Targeted Radiation Therapy for Ovarian Cancer: Intraperitoneal Treatment With 211-astatine-MX35 F(ab')2
Ovarian Cancer
About this trial
This is an interventional treatment trial for Ovarian Cancer
Eligibility Criteria
Inclusion Criteria:
- Patients must have histologically confirmed ovarian or tubal or primary peritoneal adenocarcinoma.
- Patients must have a recurrent intraperitoneal cancer and treated by a salvage chemotherapy to complete or good partial remission
The following laboratory and clinical results within 2 weeks prior to first study day:
Absolute neutrophil count (ANC) > 1.5 x 109/L Platelet count > 100 x 109/L Serum bilirubin < upper limit of normal(ULN) Aspartate aminotransaminase (ASAT) < 1.5 x ULN Serum aminotransferase (ALAT) < 1.5 x ULN Serum creatinine < 1.5 x upper limit of normal Thyreoglobulin baseline information Thyroid-stimulating hormone (TSH) baseline information T4 baseline information
- Karnofsky performance status > 70.
- Must understand written and spoken Swedish
- Before any trial-specific procedures or treatment can be performed, the patient must give written informed consent for participation in the trial.
Exclusion Criteria:
- Active parenchymal disease (distant metastasis) (i.e. stage IV International Federation of Gynecology and Obstetrics (FIGO) classification.
- Presence of diagnosed extra abdominal metastasis
- Clinically significant heart disease.
- Electrocardiographic demonstrating clinically significant arrhythmias.
- Other serious illnesses, e.g. serious infections requiring antibiotics, coagulation disorders.

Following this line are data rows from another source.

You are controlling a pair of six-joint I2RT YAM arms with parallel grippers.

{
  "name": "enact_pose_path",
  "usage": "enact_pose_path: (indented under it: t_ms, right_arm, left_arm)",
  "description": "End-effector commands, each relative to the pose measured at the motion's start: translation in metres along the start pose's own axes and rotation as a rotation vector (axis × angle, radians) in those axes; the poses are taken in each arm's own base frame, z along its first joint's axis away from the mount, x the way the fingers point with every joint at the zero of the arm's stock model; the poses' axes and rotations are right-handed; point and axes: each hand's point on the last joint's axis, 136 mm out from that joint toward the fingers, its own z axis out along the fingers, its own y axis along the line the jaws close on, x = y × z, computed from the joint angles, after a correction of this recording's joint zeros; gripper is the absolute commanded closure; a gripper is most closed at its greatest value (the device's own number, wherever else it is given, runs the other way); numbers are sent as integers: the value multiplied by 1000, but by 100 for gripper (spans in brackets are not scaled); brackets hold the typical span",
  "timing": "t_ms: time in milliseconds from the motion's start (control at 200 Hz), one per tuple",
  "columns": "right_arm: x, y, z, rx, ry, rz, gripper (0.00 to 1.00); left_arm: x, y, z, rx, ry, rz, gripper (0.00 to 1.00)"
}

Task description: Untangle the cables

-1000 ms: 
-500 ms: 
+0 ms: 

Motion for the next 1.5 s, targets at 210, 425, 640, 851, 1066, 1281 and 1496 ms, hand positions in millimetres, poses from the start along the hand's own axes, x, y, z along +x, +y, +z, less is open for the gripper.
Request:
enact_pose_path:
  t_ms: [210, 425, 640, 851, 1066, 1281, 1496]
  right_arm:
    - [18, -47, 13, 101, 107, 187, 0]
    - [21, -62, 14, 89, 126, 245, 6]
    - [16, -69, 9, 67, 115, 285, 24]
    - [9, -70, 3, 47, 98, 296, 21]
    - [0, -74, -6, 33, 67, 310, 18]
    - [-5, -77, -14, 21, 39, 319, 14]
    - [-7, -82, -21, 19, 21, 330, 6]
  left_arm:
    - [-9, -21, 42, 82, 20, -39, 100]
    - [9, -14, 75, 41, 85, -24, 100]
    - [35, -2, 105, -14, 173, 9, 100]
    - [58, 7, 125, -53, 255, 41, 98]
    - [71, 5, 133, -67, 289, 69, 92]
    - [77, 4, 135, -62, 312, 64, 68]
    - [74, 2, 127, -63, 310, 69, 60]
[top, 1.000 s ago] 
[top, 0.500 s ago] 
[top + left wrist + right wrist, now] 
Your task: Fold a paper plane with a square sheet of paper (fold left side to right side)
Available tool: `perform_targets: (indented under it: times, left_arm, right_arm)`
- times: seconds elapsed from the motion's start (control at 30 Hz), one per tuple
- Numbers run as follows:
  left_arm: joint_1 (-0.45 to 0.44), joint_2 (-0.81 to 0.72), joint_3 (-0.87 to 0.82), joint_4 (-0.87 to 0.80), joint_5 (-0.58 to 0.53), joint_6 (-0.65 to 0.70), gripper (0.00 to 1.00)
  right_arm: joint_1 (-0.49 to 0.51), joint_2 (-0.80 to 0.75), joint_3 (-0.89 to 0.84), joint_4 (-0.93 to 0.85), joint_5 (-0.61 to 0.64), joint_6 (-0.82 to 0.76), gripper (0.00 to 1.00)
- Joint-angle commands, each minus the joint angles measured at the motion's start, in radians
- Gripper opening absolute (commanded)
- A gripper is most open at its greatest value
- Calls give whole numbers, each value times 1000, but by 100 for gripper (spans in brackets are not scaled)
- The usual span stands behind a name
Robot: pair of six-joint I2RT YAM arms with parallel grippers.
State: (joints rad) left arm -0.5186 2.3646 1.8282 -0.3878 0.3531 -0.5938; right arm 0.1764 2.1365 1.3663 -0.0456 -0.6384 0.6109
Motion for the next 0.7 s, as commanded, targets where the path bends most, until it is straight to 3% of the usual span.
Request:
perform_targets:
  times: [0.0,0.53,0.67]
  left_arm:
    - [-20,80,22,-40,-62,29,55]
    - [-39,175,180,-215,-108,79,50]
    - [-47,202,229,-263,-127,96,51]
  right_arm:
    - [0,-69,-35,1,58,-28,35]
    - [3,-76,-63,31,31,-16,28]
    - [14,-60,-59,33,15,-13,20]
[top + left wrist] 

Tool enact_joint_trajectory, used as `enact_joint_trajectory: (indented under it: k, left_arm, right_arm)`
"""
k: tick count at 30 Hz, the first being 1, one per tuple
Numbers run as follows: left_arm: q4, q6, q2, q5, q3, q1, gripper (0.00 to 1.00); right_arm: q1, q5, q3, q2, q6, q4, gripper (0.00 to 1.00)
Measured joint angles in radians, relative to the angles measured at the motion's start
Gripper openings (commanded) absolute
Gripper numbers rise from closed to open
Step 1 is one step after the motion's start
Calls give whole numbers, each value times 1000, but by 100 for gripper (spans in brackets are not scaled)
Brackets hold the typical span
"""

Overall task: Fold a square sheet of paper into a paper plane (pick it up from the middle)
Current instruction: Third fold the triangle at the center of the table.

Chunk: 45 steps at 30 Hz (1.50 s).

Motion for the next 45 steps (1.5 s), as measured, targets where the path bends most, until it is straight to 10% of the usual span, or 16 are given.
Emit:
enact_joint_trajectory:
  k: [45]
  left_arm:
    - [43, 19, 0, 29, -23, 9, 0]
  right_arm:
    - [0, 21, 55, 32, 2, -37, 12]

- Chronic inflammatory bowel disease.
- Chemotherapy, biologic therapy, or immunotherapy within 4 weeks prior
- Advanced abdominal adherences.
Sites / Locations
- Sahlgrenska University Hospital, Dept of Oncology
Arms of the Study
Arm 1
Experimental
Intraperitoneal Radioimmunotherapy boost
Four groups of 3 patients with recurring ovarian cancer treated by salvage chemo-therapy and being in complete or good partial remission will receive one IP dose of 211astatine-MX35 F(ab'2). Starting at 50 MBq/L. Dose escalation 100 Mbq/L, 200 MBq/L and finally 300 MBq/L.